Nous l’évoquions d’emblée : ces évolutions n’ont rien de surprenant. Ce qui est peut-être plus étrange, c’est la passivité du monde académique face à ces évolutions de la fonction rectorale et, partant, des lignes politiques institutionnelles. Il est vrai que la plupart de ces évolutions sont présentées comme inéluctables et, pire encore, permettent à certains académiques de « grappiller quelques parcelles de pouvoir ». Agissant à la fois comme courtisans et comme « agents spécialisés » adaptant le discours de raison du néolibéralisme à l’institution universitaire [13], ils permettent de transformer les règles de l’université marchande en sens commun universitaire et les recteurs en prédicateurs institués de cette nouvelle doctrine. Les querelles rectorales sur le paysage de l’enseignement supérieur ne sont finalement qu’un énième avatar de cette évolution. La question est désormais pour les « universitaires » de rester sagement spectateurs de ces échanges médiatisés ou de jouer les soldats de la concurrence institutionnelle : toute rupture avec cette « alternative infernale [14] » impliquerait une remise en question par trop radicale.

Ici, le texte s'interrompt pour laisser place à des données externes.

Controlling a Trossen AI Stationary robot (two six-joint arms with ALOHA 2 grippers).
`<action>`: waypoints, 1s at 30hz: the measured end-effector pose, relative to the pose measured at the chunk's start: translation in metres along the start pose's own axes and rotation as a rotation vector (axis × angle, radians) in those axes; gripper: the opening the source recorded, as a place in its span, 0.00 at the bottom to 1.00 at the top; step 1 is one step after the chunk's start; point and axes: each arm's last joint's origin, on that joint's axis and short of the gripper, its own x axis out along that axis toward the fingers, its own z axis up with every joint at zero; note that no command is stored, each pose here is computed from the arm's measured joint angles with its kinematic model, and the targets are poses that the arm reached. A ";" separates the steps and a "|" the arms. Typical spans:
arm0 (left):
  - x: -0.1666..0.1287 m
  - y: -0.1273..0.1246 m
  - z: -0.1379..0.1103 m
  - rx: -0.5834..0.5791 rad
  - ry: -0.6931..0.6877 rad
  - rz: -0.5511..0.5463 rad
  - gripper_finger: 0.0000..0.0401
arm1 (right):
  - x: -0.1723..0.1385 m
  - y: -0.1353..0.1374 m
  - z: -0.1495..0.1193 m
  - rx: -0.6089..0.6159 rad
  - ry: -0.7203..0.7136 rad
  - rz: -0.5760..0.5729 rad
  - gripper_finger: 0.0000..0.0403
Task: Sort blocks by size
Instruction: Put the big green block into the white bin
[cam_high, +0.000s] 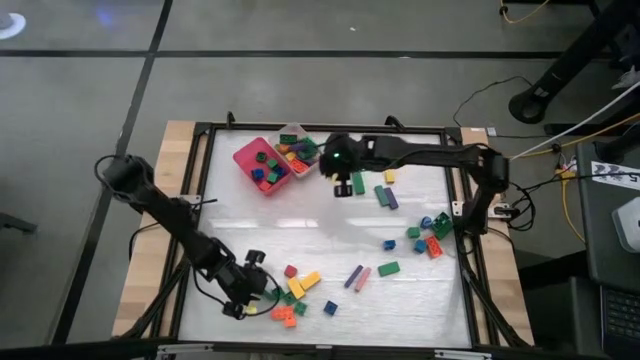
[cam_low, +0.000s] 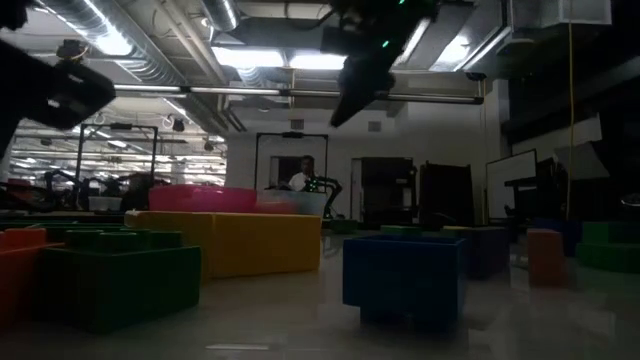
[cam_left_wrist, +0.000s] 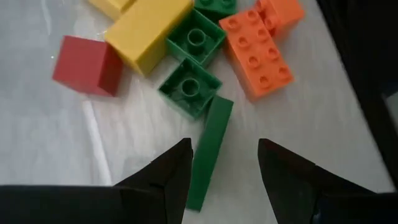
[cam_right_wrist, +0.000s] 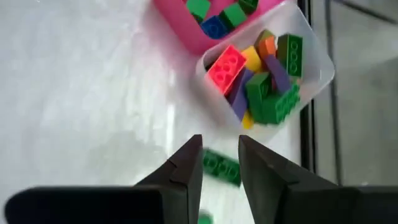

Et définitivement, dans l’université de marché, il n’y a pas de place pour l’utopie.

[1Calogero Conti, Jean-Paul Lambert, Yves Poullet, Bernard Rentier et Didier Viviers, « Lettre ouverte au recteur de l’université catholique de Louvain », disponible en ligne, p.3.

[2Ce privilège est à l’origine d’un retard prégnant de la Fédération Wallonie-Bruxelles (FWB) en termes d’études sur les populations étudiantes par rapport aux autres pays de l’Union européenne et à des mécanismes « d’accréditation conditionnelle des chercheurs » à l’usage de ces bases de données.

[3Le recteur de l’ULB est encore élu exclusivement par les membres du corps académique de l’université. Nous noterons cependant que la persistance de ce mode d’élection s’inscrit dans une division des rôles entre président et recteur de l’université caractéristique à l’ULB, héritée de Mai 68 et atypique en FWB.

[5Voir par exemple le billet intitulé « M’accorderez-vous ce slow ? », charge frontale contre les mouvements « Slow Science » et « désexcellents » : http://recteur.blogs.ulg.ac.be/?p=856.

[6Pierre Dardot et Christian Laval, La nouvelle raison du monde. Essai sur la société néolibérale. La Découverte/Poche, 2010 (1re éd. 2009).

[7Ainsi, le recteur de l’ULB, après avoir signé une lettre ouverte stipulant « nous sommes heureux que nos universités puissent se louer d’un respect plus profond de la liberté de pensée de chacun en ne pratiquant pas le mot d’ordre » a intitulé le premier billet de son blog, communiqué à toute l’université (ainsi qu’aux anciens) à grands renforts d’« intralettres » : « Pourquoi le paysage de l’enseignement supérieur doit changer et pourquoi il faut éviter de diaboliser le changement ».

[8Voir, par exemple : J.-P. Lambert, « Faut-il introduire un examen d’entrée à l’université ? », exposé présenté dans le cadre des Midis de l’éthique, Chaire Hoover d’éthique économique et sociale, UCL, 8 avril 2003.

[9D. Viviers, « Citoyennetés », discours de la séance solennelle de rentrée académique 2012-2013, ULB, 21 septembre 2012.

[10La sociologue Joiciane de Souza, dans sa thèse sur le système « Sciences-Po » (université Paris-Descartes, 2011), a parfaitement décrit les graves défauts de ce dispositif cité ici en modèle, notamment en termes de stigmatisation de ceux qui demeurent des « outsiders » à l’intérieur de l’institution.

[11Voir par exemple le célèbre texte du « fondateur » historique de l’université de Berlin, « modèle » de l’université moderne, W.von Humboldt, Über die innere und äussere Organisation der höheren wis­senschaftlichen Anstalten in Berlin (1809-1810).

[12Ainsi, le colloque institutionnel organisé le 13 décembre 2012 par l’ULB, la VUB et Saint-Louis intitulé « Brussels, student city ! Bruxelles, ville étudiante ! Brussel, een studentenstad ! » a tout simplement ignoré les enjeux sociaux de l’avenir de Bruxelles.

[13C. de Montlibert, « La réforme universitaire : une affaire de mots », dans Fr. Schulteis, M.Roca, I. Escoda & P.-Fr. Cousin (dir.) « Le cauchemar de Humboldt. Les réformes de l’enseignement supérieur européen », Raisons d’Agir, 2008, p.27-46.

[14Nous reprenons ici l’expression d’Isabelle Stengers et Philippe Pignarre dans La sorcellerie capitaliste (La Découverte, 2007).